If your institution requires a countersigned DPA for procurement purposes, email privacy@zentrovia.tech and we will provide a signed PDF within 5 business days.

1. Definitions

  • “Controller” — the Customer (publisher, learned society, aggregator, or eLearning provider) that determines the purposes and means of processing personal data of its end users.
  • “Processor” — Zentrovia Solutions Pvt. Ltd., which processes personal data on behalf of the Controller to operate the ZenPub Platform.
  • “Sub-processor” — a third party engaged by the Processor to process personal data on the Controller's behalf.
  • “Personal Data” — any information relating to an identified or identifiable natural person processed through the Platform on behalf of the Controller (patron accounts, end-user reading logs, institutional admin credentials, etc.).
  • “Processing” — any operation performed on Personal Data, including collection, storage, retrieval, use, transmission, and deletion.
  • “GDPR” — the EU General Data Protection Regulation 2016/679, and where applicable, the UK GDPR (as retained in UK law by the European Union (Withdrawal) Act 2018).
  • “SCCs” — the Standard Contractual Clauses for the transfer of personal data to third countries, adopted by the European Commission Decision 2021/914 (Module 2: controller-to-processor).

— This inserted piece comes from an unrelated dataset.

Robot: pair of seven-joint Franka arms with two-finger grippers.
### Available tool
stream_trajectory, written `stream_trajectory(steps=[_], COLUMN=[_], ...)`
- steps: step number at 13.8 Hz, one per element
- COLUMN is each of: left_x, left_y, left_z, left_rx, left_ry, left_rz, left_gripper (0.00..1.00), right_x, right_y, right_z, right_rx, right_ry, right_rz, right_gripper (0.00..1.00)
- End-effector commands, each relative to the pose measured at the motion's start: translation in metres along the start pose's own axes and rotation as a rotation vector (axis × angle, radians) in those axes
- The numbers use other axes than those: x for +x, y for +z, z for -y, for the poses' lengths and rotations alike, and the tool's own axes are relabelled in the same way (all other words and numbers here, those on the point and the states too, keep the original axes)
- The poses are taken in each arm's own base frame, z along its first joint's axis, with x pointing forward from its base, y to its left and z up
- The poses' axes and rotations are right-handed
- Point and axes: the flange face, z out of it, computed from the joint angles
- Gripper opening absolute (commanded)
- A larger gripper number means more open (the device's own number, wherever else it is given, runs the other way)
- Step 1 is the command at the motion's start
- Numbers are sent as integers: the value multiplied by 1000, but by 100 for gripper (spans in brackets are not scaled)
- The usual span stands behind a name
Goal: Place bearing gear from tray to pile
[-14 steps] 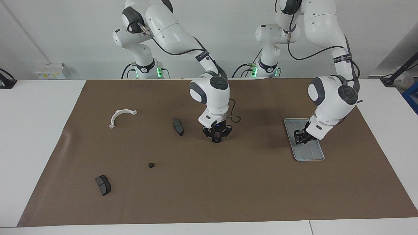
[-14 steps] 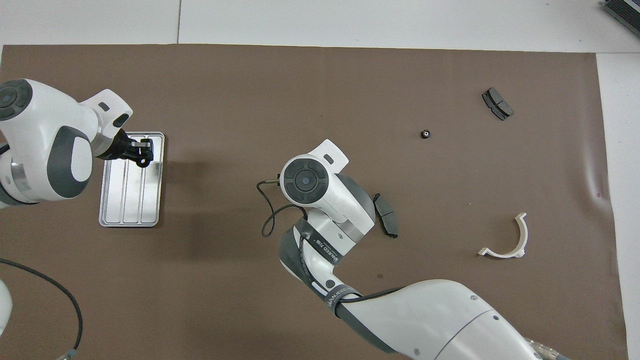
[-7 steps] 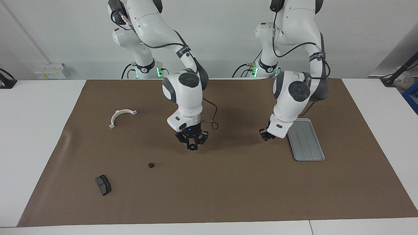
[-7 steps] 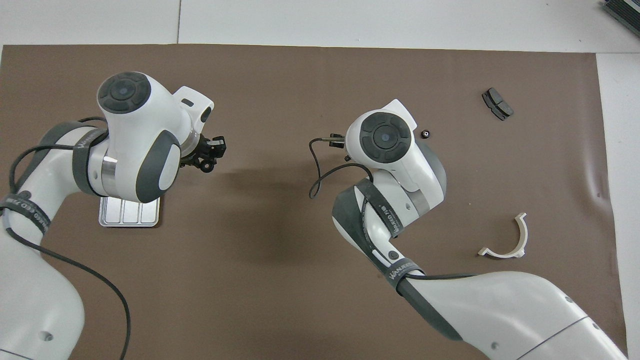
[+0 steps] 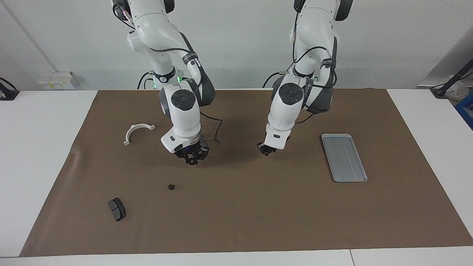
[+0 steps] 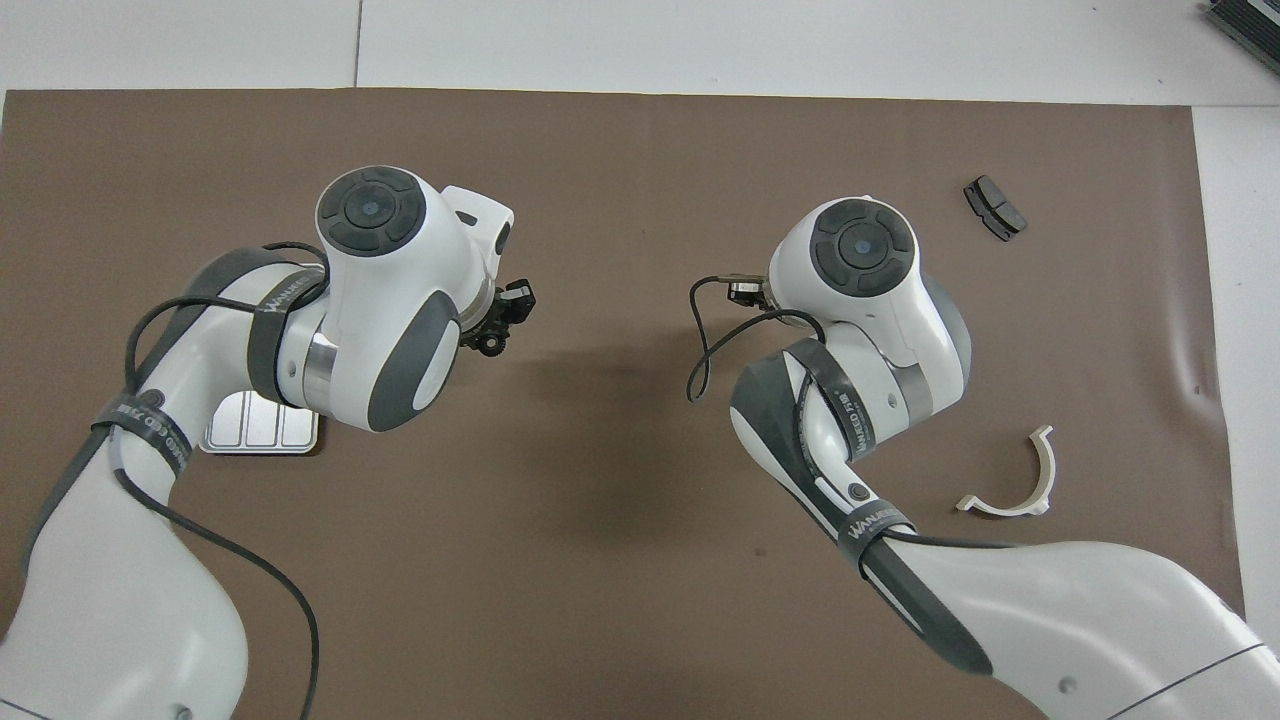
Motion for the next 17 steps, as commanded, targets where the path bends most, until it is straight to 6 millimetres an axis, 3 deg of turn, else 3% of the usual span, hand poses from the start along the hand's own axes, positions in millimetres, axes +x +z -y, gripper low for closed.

2. Subject Matter and Nature of Processing

Subject matterOperation of the ZenPub digital publishing and content delivery platform on behalf of the Controller
DurationFor the term of the subscription agreement, plus 30 days for export, then deletion (see Section 8)
Nature of processingHosting, storing, indexing, delivering, and generating reports from Personal Data
Purpose of processingEnabling patron authentication, content access control, reading delivery, COUNTER 5.1 reporting, and AI-assisted discovery
Categories of data subjectsEnd users (patrons, students, researchers), institutional administrators, and library staff accessing the Controller's storefront
Types of personal dataEmail addresses, encrypted passwords or SSO/SAML attributes, IP addresses, institutional identifiers, content access timestamps, annotations, reading progress, and COUNTER usage metrics

3. Processor Obligations

Zentrovia (as Processor) shall:

  • Process Personal Data only on documented instructions from the Controller, including those set out in this DPA and the subscription agreement. If required to process data by applicable law, Zentrovia will inform the Controller unless legally prohibited from doing so.
  • Ensure that personnel authorised to process Personal Data are subject to confidentiality obligations.
  • Implement the technical and organisational security measures described in Section 5.
  • Respect the conditions for engaging sub-processors set out in Section 6.
  • Assist the Controller with data subject rights requests (access, rectification, erasure, portability, restriction, objection) within 10 business days of receiving the Controller's forwarded request.
  • Assist the Controller in ensuring compliance with GDPR Articles 32–36 (security, breach notification, DPIAs, prior consultation).
  • At the choice of the Controller, delete or return all Personal Data after the end of the service, and delete existing copies unless EU or Member State law requires retention.
  • Make available all information necessary to demonstrate compliance with this DPA and allow for audits (see Section 9).

4. Controller Obligations

The Controller represents and warrants that:

  • It has a lawful basis under GDPR (or applicable law) for the Personal Data it instructs Zentrovia to process.
  • It will provide appropriate privacy notices to its end users describing how their data is processed through the Platform.
  • It will obtain necessary consents where required by law before instructing Zentrovia to process special categories of personal data.
  • It will promptly forward data subject rights requests received from end users to Zentrovia where Zentrovia's assistance is needed.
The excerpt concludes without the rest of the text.